**Data provided:**
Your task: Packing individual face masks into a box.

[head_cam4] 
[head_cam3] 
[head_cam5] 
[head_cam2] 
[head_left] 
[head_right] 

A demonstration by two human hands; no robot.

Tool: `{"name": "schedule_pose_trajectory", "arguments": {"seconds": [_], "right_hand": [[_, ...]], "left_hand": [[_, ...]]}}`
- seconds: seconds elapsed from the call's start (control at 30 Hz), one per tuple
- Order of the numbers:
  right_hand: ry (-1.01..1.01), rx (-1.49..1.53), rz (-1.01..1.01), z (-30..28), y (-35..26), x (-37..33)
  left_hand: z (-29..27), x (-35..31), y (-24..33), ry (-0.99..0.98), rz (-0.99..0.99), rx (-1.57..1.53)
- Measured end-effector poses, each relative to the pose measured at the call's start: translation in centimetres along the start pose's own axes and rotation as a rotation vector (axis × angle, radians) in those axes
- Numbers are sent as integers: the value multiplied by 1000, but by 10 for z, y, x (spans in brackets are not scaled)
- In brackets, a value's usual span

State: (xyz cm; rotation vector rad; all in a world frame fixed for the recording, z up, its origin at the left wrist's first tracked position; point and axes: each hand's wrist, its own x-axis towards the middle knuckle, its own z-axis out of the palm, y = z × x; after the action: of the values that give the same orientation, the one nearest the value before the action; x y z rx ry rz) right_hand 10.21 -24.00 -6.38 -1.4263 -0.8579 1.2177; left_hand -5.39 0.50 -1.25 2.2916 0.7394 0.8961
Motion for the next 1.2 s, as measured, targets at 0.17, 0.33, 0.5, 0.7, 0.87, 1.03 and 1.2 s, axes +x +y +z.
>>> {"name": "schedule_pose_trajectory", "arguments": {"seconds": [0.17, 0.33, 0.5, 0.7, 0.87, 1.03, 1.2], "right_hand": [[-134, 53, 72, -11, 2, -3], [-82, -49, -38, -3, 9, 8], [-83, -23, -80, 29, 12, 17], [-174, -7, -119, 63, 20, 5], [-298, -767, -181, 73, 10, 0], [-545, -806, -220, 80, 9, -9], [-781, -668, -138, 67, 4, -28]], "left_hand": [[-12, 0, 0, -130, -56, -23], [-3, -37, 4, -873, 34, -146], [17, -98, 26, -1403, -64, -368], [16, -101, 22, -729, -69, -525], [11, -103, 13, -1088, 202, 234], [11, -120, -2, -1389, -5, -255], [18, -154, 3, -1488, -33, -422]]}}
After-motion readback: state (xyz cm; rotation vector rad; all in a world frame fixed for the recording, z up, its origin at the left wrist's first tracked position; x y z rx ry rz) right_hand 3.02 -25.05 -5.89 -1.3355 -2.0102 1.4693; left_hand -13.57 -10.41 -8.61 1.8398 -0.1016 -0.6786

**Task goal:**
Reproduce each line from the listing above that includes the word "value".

**Solved exercise:**
- Numbers are sent as integers: the value multiplied by 1000, but by 10 for z, y, x (spans in brackets are not scaled)
- In brackets, a value's usual span
State: (xyz cm; rotation vector rad; all in a world frame fixed for the recording, z up, its origin at the left wrist's first tracked position; point and axes: each hand's wrist, its own x-axis towards the middle knuckle, its own z-axis out of the palm, y = z × x; after the action: of the values that give the same orientation, the one nearest the value before the action; x y z rx ry rz) right_hand 10.21 -24.00 -6.38 -1.4263 -0.8579 1.2177; left_hand -5.39 0.50 -1.25 2.2916 0.7394 0.8961

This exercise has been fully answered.